De lo que hay detrás no me atrevo a hablar.
A partir de esa exposición simple, cabe destacar que salvo la primera, las demás trabajan sin nuestro concurso y, por lo tanto, se manifiestan de manera improvisa, a veces comprometiéndonos, a veces haciendo que tengamos un comportamiento estúpido o irracional, otras veces con una condescendencia que exaspera a los demás (por prepotencia).
Para evitar la actuación de estos elementos psíquicos que Carl Gustav Jung denominó complejos, se hace necesario hacerlos conscientes. Hay algunas frases al respecto, la más conocida es “Conócete a ti mismo”, otra de algunas logias que dice “el arte de la magia es el arte de producir cambios en la consciencia a voluntad”; todo lo cual, se defina como se defina, es tarea ardua y muy difícil y, normalmente precisa de la ayuda de otras personas; dice otra frase que “si quieres saber como eres en verdad, ¡pregúntale a los demás!”; no obstante, al menos la Sombra es asimilable en primera instancia, bastaría con hacer un esfuerzo por recordar cuando menos la infancia y hacer indagaciones en la familia (si es que es viable, claro) y si no echar mano de los amigos sinceros y preguntarles sobre lo que opinan sobre ti de verdad (todo un acto heroico).

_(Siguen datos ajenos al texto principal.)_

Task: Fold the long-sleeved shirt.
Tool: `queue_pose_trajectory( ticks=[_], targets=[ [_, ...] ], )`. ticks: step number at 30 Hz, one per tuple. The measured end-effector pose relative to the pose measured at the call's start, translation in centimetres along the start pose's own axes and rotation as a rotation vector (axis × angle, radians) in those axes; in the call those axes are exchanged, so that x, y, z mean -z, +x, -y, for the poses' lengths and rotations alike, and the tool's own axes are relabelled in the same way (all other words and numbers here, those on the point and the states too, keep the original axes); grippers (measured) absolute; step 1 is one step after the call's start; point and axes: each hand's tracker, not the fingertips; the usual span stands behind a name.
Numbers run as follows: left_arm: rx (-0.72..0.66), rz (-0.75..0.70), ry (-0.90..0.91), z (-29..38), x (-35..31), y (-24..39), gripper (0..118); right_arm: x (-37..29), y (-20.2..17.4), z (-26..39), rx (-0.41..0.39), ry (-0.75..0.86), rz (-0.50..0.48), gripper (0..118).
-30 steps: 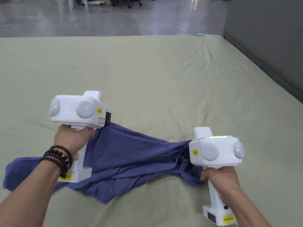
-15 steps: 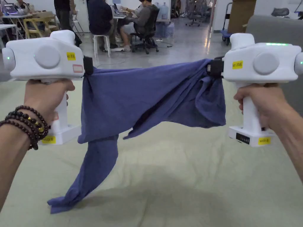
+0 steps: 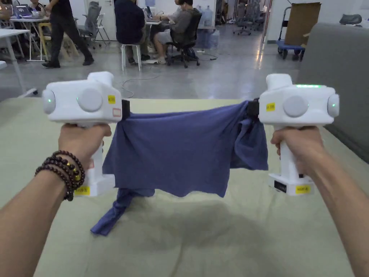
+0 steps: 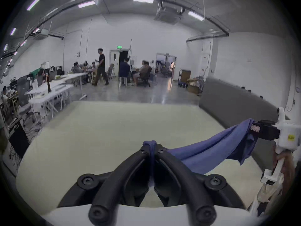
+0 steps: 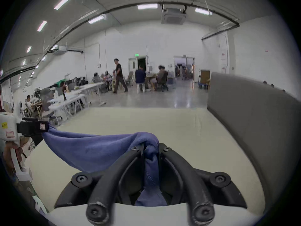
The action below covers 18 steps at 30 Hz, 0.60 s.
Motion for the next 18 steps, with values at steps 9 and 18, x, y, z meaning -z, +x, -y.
queue_pose_trajectory(
  ticks=[9,18],
  targets=[
    [-0.004,-0.033,-0.206,13.1,2.4,0.7,0,6.2,1.1,13.2,0.062,-0.207,-0.011,11],
    [0.023,-0.065,-0.089,20.9,-8.5,3.4,0,-4.3,-2.1,19.2,-0.080,-0.157,0.007,11]
  ],
)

Ahora viene la respuesta a la pregunta inicial, ¿porque evolucionar?. Abusando de una de las leyes de la Tabla de esmeralda, “como es abajo…”, si yo cambio, mi vida cambia y mi entorno cambia, razón mas que suficiente para cambiar, porque si al final todos o una mayoría cambiara, la realidad común cambiaría.
Y quien sabe, a lo mejor no hace falta que me atreva a hablar de lo que hay detrás de todo lo anterior.